• Task brief:
Each line below must be written out exactly as shown.

• Data block:
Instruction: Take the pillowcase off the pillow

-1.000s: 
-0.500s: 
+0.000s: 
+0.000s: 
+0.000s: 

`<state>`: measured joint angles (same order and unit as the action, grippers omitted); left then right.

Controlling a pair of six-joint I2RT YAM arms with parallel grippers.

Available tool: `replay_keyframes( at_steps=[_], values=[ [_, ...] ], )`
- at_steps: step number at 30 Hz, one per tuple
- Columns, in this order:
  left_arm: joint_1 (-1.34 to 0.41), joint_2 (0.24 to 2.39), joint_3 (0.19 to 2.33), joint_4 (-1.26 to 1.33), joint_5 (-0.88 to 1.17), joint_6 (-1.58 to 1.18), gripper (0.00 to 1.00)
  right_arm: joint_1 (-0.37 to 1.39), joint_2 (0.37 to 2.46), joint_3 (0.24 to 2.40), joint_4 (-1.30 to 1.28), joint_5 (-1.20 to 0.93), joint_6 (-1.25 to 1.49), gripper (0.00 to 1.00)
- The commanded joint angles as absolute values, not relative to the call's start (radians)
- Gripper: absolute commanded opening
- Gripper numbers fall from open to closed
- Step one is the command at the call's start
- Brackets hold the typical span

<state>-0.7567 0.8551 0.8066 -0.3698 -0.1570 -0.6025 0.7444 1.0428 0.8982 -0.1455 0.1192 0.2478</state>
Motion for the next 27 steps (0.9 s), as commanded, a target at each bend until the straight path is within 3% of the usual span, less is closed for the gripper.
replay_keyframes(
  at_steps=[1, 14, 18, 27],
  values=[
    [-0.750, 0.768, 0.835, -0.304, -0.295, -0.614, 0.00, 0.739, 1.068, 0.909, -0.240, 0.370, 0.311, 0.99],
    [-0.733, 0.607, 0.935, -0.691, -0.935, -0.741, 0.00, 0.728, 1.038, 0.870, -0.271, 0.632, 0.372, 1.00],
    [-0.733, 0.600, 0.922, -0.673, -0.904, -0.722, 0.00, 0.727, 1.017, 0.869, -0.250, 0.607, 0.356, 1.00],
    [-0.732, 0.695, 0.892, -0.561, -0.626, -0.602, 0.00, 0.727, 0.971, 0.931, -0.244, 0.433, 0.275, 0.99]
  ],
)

• Task response:
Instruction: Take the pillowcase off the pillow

-1.000s: 
-0.500s: 
+0.000s: 
+0.000s: 
+0.000s: 

`<state>`: measured joint angles (same order and unit as the action, grippers omitted); left then right.

Controlling a pair of six-joint I2RT YAM arms with parallel grippers.

Available tool: `replay_keyframes( at_steps=[_], values=[ [_, ...] ], )`
- at_steps: step number at 30 Hz, one per tuple
- Columns, in this order:
  left_arm: joint_1 (-1.34 to 0.41), joint_2 (0.24 to 2.39), joint_3 (0.19 to 2.33), joint_4 (-1.26 to 1.33), joint_5 (-0.88 to 1.17), joint_6 (-1.58 to 1.18), gripper (0.00 to 1.00)
  right_arm: joint_1 (-0.37 to 1.39), joint_2 (0.37 to 2.46), joint_3 (0.24 to 2.40), joint_4 (-1.30 to 1.28), joint_5 (-1.20 to 0.93), joint_6 (-1.25 to 1.49), gripper (0.00 to 1.00)
- The commanded joint angles as absolute values, not relative to the call's start (radians)
- Gripper: absolute commanded opening
- Gripper numbers fall from open to closed
- Step one is the command at the call's start
- Brackets hold the typical span

<state>-0.7567 0.8551 0.8066 -0.3698 -0.1570 -0.6025 0.7444 1.0428 0.8982 -0.1455 0.1192 0.2478</state>
Motion for the next 27 steps (0.9 s), as commanded, a target at each bend until the straight path is within 3% of the usual span, less is closed for the gripper.
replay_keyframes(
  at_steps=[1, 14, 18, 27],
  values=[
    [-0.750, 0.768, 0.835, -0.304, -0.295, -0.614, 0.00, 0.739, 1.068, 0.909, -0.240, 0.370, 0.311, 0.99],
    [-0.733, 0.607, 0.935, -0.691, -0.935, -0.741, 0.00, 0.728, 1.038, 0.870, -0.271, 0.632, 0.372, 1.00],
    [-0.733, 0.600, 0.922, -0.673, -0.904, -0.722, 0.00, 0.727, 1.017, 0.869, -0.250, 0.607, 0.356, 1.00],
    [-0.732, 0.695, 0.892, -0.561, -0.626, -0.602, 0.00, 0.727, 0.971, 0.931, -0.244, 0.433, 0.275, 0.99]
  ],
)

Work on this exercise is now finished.